**EXERCISE DIRECTIONS**: Exactly the lines from the first line of the listing through the line containing "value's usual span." should appear in the output, unchanged.

*** Opening of DATA EXTRACT ***

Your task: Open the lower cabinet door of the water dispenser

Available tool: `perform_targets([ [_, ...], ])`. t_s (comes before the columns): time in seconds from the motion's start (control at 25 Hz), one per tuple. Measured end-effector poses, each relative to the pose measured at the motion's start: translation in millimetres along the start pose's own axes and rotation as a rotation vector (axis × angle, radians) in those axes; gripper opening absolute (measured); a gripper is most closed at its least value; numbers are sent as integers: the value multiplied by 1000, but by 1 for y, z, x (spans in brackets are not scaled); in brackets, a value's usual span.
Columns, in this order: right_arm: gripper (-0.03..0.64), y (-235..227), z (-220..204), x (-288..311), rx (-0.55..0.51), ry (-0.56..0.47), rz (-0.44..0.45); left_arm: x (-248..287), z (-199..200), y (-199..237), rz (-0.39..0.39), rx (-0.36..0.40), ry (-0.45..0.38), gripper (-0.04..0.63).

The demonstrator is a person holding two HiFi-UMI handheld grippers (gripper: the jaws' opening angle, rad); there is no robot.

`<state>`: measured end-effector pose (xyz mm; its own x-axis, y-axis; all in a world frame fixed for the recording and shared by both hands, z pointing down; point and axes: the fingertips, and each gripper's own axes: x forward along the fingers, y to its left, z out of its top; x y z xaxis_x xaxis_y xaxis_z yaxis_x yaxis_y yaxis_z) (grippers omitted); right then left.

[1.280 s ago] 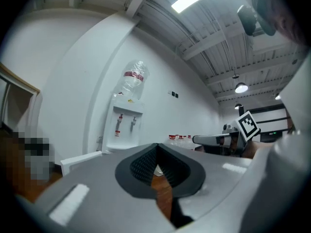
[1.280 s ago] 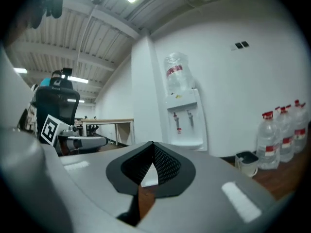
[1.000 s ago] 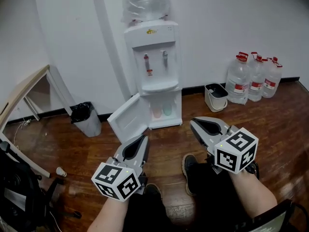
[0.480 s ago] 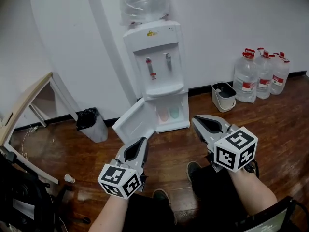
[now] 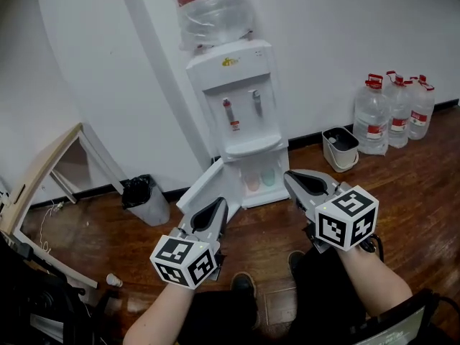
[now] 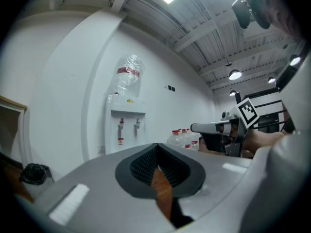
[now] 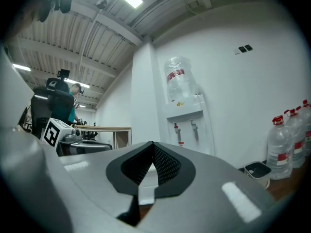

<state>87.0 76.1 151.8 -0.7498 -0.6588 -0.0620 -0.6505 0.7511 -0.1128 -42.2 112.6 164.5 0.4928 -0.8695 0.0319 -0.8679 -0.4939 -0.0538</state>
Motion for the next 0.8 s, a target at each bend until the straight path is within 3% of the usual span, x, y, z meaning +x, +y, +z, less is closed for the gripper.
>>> perform_targets([
  [0.16, 3, 3, -7, 20, 0, 11, 12, -2, 6, 17, 6, -44, -61, -12],
  [0.28, 3, 1, -17, 41, 7, 31, 20, 5, -9, 39, 18, -90, -55, -12],
  [0.56, 3, -12, -30, 81, -9, 50, -6, 26, -12, 55, -37, -16, -44, -6],
  [0.8, 3, -29, -39, 108, -10, 56, -37, 50, -18, 84, -43, -33, -48, -5],
])
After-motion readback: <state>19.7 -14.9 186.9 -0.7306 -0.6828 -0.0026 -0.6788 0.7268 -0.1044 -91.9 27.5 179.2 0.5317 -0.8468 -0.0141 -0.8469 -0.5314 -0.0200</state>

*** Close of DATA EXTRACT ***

**SOLVED PROBLEM**:
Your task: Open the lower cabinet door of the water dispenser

Available tool: `perform_targets([ [_, ...], ])`. t_s (comes before the columns): time in seconds from the motion's start (control at 25 Hz), one per tuple. Measured end-effector poses, each relative to the pose measured at the motion's start: translation in millimetres along the start pose's own axes and rotation as a rotation vector (axis × angle, radians) in those axes; gripper opening absolute (measured); a gripper is most closed at its least value; numbers are sent as integers: the value multiplied by 1000, but by 1 for y, z, x (spans in brackets are not scaled); in brackets, a value's usual span.

What the exercise required is now complete.